Here, post-human animism emerges not as a fantasy but as a critical lens: objects are seen not as passive residues, but as agents in their own right – entities involved in the co-creation of meaning. This reorientation resists the capitalist logic of overproduction and obsolescence, proposing instead a countercultural archaeology for a present haunted by its own debris.

Importantly, Lamas does not impose closed systems. His process is intuitive, often site-responsive. “The process of system-making, for me, is not something that follows a strict plan or hierarchy,” he asserts. “It begins with the accumulation of materials that I find, collect, or keep in my archive, each carrying energy or history. These materials are often chosen intuitively, sometimes without knowing why, but I’m interested in their potential to establish new relationships once they come into contact with other elements.” In this sense, fluid minds embrace an animist epistemology, where intuition, affect, and contingency guide the formation of meaning.

The results are subtle yet charged. Assemblages read like fossilized glitches or interrupted experiments – time collapsing into layered strata. Geological references sit beside disassembled tech; decay mingles with design. Nothing is privileged; natural and artificial matter share equal ontological weight. Through this refusal of hierarchy, Lamas subverts linearity and authorship, offering instead a platform for collective meaning-making.

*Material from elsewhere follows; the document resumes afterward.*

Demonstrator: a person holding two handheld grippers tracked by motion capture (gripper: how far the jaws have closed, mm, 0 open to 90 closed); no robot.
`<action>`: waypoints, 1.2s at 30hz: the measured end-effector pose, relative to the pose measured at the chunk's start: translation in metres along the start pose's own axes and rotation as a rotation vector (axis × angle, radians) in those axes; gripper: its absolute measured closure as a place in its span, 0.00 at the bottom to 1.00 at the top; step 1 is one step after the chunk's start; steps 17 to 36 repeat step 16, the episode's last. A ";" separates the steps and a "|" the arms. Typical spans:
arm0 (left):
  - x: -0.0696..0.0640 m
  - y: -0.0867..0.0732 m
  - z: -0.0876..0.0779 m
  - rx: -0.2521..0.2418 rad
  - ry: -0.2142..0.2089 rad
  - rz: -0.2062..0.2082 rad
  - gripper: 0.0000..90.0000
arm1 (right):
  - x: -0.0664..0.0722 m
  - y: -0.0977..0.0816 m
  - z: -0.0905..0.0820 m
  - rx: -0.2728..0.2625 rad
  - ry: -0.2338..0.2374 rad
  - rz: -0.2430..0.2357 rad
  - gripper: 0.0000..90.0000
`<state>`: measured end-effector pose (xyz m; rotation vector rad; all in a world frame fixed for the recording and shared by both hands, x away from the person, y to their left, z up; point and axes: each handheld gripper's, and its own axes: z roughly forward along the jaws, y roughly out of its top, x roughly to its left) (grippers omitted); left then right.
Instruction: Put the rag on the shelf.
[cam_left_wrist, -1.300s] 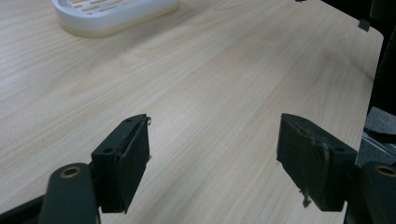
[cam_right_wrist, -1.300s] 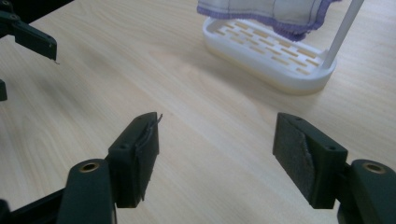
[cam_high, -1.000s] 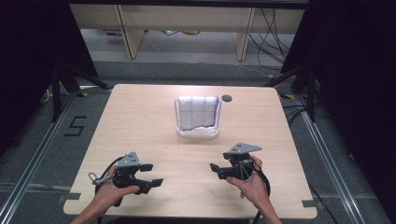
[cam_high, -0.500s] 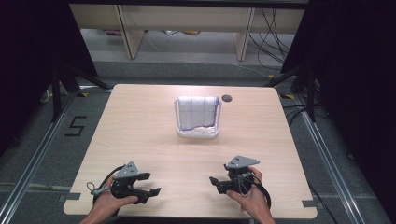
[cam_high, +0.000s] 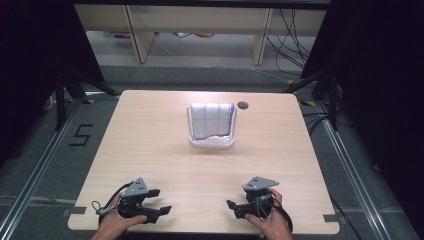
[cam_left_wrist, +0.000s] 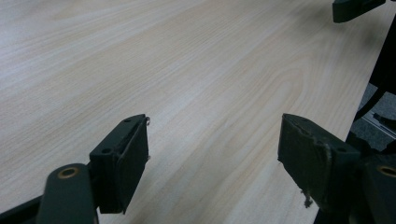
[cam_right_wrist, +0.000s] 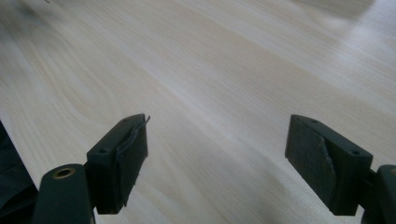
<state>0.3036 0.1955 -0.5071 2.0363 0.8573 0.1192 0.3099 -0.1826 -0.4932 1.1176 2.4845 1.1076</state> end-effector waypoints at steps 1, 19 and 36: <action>0.000 0.000 0.000 -0.004 0.001 -0.001 0.27 | 0.001 0.000 -0.001 0.002 -0.011 0.012 0.25; 0.002 -0.001 0.000 -0.011 0.012 0.001 0.27 | 0.002 -0.001 0.000 0.001 -0.019 0.019 0.24; 0.002 -0.001 0.000 -0.011 0.012 0.001 0.27 | 0.002 -0.001 0.000 0.001 -0.019 0.019 0.24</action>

“His environments function as speculative archaeological sites,” Goelitz adds, “where materials and ideas are in constant flux.” fluid minds become a stage for a theatre of post-human animistic plays – a choreography of tension, balance and interaction, in the artist’s words. Objects and images intertwine in a shifting and fluid constellation to think of the practical and political separation between human and non-human, both intended as technology and nature.